Excluding all pictures, please output the listing exactly.

────────────────

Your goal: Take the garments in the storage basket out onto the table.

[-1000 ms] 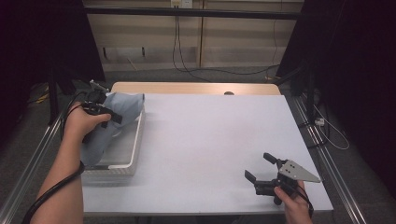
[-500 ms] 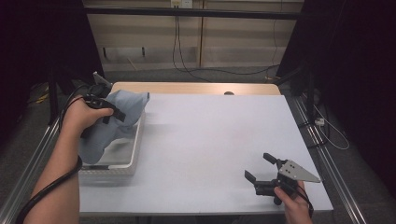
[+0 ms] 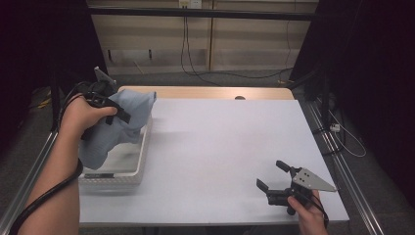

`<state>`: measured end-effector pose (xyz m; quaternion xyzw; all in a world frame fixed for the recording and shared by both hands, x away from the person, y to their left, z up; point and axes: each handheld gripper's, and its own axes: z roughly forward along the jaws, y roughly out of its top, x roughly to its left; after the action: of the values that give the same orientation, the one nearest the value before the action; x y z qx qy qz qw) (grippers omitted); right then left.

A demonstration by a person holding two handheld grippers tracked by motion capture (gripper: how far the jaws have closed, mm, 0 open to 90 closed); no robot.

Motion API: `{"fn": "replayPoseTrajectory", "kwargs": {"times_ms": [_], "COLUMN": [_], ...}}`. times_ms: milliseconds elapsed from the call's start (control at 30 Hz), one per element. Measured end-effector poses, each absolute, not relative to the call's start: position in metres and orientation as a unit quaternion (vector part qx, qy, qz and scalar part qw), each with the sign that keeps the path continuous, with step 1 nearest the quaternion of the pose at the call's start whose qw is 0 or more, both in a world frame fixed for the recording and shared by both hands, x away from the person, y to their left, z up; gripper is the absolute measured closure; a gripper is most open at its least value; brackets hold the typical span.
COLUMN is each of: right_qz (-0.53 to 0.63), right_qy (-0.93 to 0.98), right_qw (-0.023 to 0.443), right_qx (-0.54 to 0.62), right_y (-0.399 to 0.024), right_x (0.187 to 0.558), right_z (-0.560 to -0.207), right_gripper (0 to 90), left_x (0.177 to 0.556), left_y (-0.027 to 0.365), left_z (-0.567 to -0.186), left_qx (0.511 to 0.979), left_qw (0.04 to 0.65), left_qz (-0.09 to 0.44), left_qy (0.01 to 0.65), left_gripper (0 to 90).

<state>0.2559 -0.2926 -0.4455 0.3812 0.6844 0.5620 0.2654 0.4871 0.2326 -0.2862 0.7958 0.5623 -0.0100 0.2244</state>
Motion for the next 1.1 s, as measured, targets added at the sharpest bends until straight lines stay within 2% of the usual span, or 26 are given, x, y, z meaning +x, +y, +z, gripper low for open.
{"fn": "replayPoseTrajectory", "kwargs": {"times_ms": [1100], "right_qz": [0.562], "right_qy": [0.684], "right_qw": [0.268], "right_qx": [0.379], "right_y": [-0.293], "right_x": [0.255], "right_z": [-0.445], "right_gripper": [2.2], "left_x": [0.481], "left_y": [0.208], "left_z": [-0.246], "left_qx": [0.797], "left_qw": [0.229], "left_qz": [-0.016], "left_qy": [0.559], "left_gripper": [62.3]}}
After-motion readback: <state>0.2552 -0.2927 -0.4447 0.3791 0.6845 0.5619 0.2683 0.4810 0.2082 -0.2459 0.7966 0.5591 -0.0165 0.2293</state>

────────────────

Solution:
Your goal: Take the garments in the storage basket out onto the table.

[-1000 ms] 
[-500 ms] 
[+0 ms] 

`<state>`: measured end-effector pose (xyz m; quaternion xyzw; all in a world frame fixed for the recording and shared by both hands, x away from the person, y to their left, z up; point and axes: each handheld gripper's, and its own axes: z roughly forward along the jaws, y roughly out of its top, x roughly to its left; after the action: of the values that give the same orientation, the one nearest the value before the action; x y z qx qy qz qw) (grippers omitted); right then left.

A demonstration by a person holding two handheld grippers tracked by motion capture (gripper: how far the jaws have closed, mm, 0 open to 90 closed); no robot.

Motion API: `{"fn": "replayPoseTrajectory", "kwargs": {"times_ms": [_], "COLUMN": [_], ...}}`. times_ms: milliseconds elapsed from the call's start (control at 30 Hz), one per element. Measured end-effector poses, each absolute, not relative to the call's start: position in metres and orientation as a unit quaternion (vector part qx, qy, qz and scalar part qw), each with the sign that keeps the path continuous, with step 1 nearest the quaternion of the pose at the call's start whose qw is 0 or more, both in a world frame fixed for the recording and shared by both hands, x away from the person, y to their left, z up; gripper is the absolute measured closure; a gripper is most open at its least value; brackets hold the typical span.
COLUMN is each of: right_qz (-0.53 to 0.63), right_qy (-0.93 to 0.98), right_qw (-0.023 to 0.443), right_qx (-0.54 to 0.62), right_y (-0.399 to 0.024), right_x (0.187 to 0.558), right_z (-0.560 to -0.207), right_gripper (0 to 90), left_x (0.177 to 0.556), left_y (-0.027 to 0.365), left_z (-0.567 to -0.186), left_qx (0.511 to 0.979), left_qw (0.04 to 0.65), left_qz (-0.09 to 0.44), left_qy (0.01 to 0.65), left_gripper (0 to 90).

<state>0.2559 -0.2926 -0.4455 0.3812 0.6844 0.5620 0.2654 0.4871 0.2326 -0.2862 0.7958 0.5623 -0.0100 0.2244</state>
Motion for the next 1.1 s, as measured, targets added at the sharpest bends until straight lines stay within 2% of the usual span, or 26 are given, x, y, z meaning +x, +y, +z, gripper low for open.
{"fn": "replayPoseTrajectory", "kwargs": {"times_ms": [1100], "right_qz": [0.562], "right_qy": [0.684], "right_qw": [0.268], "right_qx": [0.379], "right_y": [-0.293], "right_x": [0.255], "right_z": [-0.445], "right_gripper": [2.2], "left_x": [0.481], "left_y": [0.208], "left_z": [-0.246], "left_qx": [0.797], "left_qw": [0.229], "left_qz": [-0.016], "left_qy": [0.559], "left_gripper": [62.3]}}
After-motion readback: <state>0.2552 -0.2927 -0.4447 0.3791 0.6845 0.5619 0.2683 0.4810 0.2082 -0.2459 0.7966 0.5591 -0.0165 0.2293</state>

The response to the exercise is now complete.